Open GZHermit opened 6 years ago

GZHermit commented 6 years ago

Hi Marvin,thanks for your brilliant code.I have learned a lot of things. But I have a question about the implementation of the deconvolution. First,it seem that the input channel has to be equal to output.I wanna know why you don‘t use the tf.image.resize_bilinear().I have read the offical code by Caffe, the learning rate of their deconvolution layer is zero. Second,I can not understand how you define the deconvolution filters(as to the way you construct the function:get_deconv_filter).Can you tell me your thoughts or give me some papers or blogs i can refer to ? Hope for your reply.Thanks @MarvinTeichmann

Oyejileo commented 6 years ago

I have the same problem,0.0

MarvinTeichmann commented 6 years ago

I wanna know why you don‘t use the tf.image.resize_bilinear().

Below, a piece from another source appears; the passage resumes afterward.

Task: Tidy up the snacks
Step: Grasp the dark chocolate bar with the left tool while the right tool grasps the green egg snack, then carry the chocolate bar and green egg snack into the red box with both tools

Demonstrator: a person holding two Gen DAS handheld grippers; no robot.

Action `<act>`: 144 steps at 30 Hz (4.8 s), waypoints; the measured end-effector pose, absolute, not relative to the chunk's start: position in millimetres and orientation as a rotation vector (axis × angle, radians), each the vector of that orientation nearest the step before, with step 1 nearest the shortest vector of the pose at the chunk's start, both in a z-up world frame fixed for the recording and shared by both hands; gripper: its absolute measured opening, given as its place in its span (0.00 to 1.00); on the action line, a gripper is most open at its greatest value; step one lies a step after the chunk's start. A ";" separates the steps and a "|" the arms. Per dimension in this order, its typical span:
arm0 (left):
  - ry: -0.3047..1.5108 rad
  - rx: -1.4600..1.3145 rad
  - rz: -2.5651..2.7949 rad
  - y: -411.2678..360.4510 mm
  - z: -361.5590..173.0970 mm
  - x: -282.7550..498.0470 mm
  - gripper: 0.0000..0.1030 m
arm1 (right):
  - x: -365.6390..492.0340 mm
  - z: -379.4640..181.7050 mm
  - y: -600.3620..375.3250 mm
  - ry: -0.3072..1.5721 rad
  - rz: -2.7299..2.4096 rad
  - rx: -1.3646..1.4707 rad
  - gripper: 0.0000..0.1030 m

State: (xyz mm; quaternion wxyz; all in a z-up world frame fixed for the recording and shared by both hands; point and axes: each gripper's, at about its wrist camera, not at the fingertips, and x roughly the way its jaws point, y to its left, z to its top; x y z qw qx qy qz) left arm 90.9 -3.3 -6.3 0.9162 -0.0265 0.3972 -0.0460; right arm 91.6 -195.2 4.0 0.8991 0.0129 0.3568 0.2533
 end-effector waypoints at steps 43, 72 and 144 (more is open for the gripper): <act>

tf.image.resize_bilinear() is not trainable. In the original version of the FCN paper they used to train the deconvolution layer. They have stopped this, because it does not make a big difference. I have also experimented with tf.image.resize_bilinear(). If you set "trainable=False" (for the deconvolution weights) tf.image.resize_bilinear() yields the exact same result as my deconvolution layer. The speed is also exactly the same.

So short ansswer: Currently the deconvolution weights are trained as of default. If you don't want to train them, you can as well use tf.image.resize_bilinear().

kr-ish commented 6 years ago

@MarvinTeichmann is this why the decoder has no non linear activations? Since only the encoder needs to be trained? Trying to understand the intuition of this. Thanks!